**WHAT YOU SHOULD DO:** Nothing but a number belongs in the answer: the count of lines below that contain the word "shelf".

**DATA SEGMENT:**
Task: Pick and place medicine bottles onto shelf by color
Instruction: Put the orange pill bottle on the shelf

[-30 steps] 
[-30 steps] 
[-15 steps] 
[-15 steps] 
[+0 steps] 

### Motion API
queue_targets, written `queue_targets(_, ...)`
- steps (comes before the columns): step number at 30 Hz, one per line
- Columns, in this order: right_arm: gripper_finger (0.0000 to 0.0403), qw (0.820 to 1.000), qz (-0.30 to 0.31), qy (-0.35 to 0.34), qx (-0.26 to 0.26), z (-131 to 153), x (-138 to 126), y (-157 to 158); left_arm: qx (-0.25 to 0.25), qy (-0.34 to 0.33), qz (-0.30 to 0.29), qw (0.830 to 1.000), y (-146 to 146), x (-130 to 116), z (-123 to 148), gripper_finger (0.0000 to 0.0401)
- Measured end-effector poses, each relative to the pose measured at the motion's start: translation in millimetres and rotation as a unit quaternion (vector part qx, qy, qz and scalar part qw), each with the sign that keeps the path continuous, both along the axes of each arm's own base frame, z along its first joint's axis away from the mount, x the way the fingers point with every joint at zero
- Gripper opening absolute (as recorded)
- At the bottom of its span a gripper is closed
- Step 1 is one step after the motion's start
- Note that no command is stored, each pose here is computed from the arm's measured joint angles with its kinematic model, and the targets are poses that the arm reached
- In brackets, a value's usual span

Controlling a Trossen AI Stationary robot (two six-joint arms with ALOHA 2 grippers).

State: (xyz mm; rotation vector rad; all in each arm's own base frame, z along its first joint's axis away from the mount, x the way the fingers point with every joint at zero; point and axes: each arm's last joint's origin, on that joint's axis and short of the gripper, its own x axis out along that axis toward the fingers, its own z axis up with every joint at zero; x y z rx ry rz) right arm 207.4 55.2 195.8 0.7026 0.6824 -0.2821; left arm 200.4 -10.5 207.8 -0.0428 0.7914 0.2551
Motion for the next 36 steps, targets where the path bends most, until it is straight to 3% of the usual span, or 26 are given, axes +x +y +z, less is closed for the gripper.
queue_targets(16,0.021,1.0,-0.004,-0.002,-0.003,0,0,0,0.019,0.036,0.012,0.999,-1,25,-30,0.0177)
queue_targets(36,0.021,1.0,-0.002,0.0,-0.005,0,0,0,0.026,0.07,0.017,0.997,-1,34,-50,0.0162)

**RESPONSE BELOW:** 2